* _Goal of the exercise_
Exactly the lines from the one containing "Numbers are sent" to the final line below should be output, and no others.
□ □ □ □
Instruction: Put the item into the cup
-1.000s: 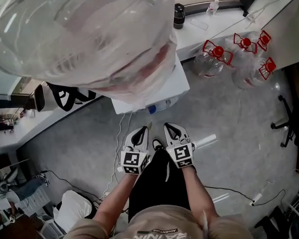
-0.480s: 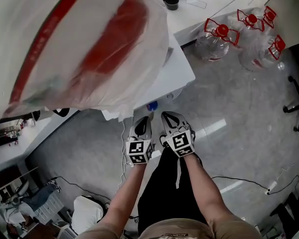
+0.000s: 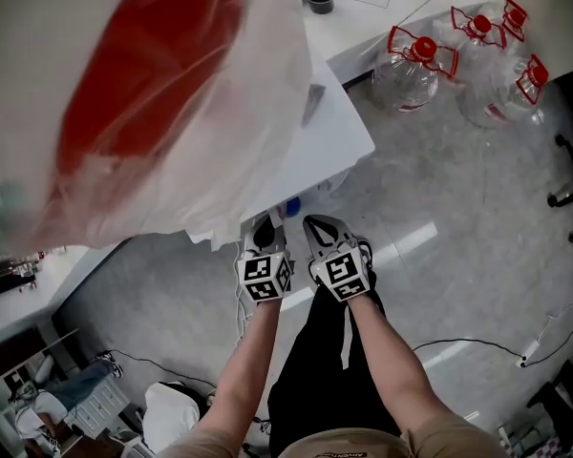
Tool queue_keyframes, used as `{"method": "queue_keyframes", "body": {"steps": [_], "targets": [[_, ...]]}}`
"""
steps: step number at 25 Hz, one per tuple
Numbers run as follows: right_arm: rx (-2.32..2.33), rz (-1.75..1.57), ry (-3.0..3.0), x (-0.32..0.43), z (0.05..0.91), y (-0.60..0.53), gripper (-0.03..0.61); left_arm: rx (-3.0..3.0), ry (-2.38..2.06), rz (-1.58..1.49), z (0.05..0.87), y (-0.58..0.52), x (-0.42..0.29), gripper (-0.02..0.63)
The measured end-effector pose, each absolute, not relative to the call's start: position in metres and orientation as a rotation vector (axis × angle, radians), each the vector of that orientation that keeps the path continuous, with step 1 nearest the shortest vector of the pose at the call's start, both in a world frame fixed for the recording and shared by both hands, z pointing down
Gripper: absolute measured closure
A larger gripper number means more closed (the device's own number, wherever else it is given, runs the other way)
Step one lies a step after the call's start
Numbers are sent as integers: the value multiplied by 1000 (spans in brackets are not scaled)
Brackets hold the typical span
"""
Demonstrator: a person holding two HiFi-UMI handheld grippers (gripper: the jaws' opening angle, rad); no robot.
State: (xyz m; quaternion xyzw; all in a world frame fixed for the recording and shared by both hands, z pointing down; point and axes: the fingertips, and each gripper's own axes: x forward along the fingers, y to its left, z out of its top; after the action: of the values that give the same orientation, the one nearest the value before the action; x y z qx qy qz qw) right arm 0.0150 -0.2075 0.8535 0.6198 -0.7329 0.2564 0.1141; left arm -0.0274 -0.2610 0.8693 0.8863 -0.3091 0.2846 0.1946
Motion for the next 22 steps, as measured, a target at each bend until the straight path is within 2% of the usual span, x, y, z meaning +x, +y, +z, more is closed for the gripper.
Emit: {"method": "queue_keyframes", "body": {"steps": [22], "targets": [[1741, 780, -2146, 8, 873, -191, 566, 2500, -887, 875, 888, -264, -16, 604]]}}
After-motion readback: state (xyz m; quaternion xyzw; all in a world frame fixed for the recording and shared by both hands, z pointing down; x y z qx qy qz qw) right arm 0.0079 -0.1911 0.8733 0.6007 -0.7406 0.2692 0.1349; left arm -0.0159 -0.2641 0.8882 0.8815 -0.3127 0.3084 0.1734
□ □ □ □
* _Solution to this task_
Numbers are sent as integers: the value multiplied by 1000 (spans in brackets are not scaled)
Brackets hold the typical span
"""
Demonstrator: a person holding two HiFi-UMI handheld grippers (gripper: the jaws' opening angle, rad); no robot.
State: (xyz m; quaternion xyzw; all in a world frame fixed for the recording and shared by both hands, z pointing down; point and axes: the fingertips, and each gripper's own axes: x forward along the fingers, y to its left, z out of its top; after the action: of the values that give the same orientation, the one nearest the value before the action; x y z qx qy qz qw) right arm 0.0150 -0.2075 0.8535 0.6198 -0.7329 0.2564 0.1141; left arm -0.0274 -0.2610 0.8693 0.8863 -0.3091 0.2846 0.1946
Motion for the next 22 steps, as measured, a target at each bend until the straight path is within 2% of the usual span, x, y, z meaning +x, +y, +z, more is closed for the gripper.
Emit: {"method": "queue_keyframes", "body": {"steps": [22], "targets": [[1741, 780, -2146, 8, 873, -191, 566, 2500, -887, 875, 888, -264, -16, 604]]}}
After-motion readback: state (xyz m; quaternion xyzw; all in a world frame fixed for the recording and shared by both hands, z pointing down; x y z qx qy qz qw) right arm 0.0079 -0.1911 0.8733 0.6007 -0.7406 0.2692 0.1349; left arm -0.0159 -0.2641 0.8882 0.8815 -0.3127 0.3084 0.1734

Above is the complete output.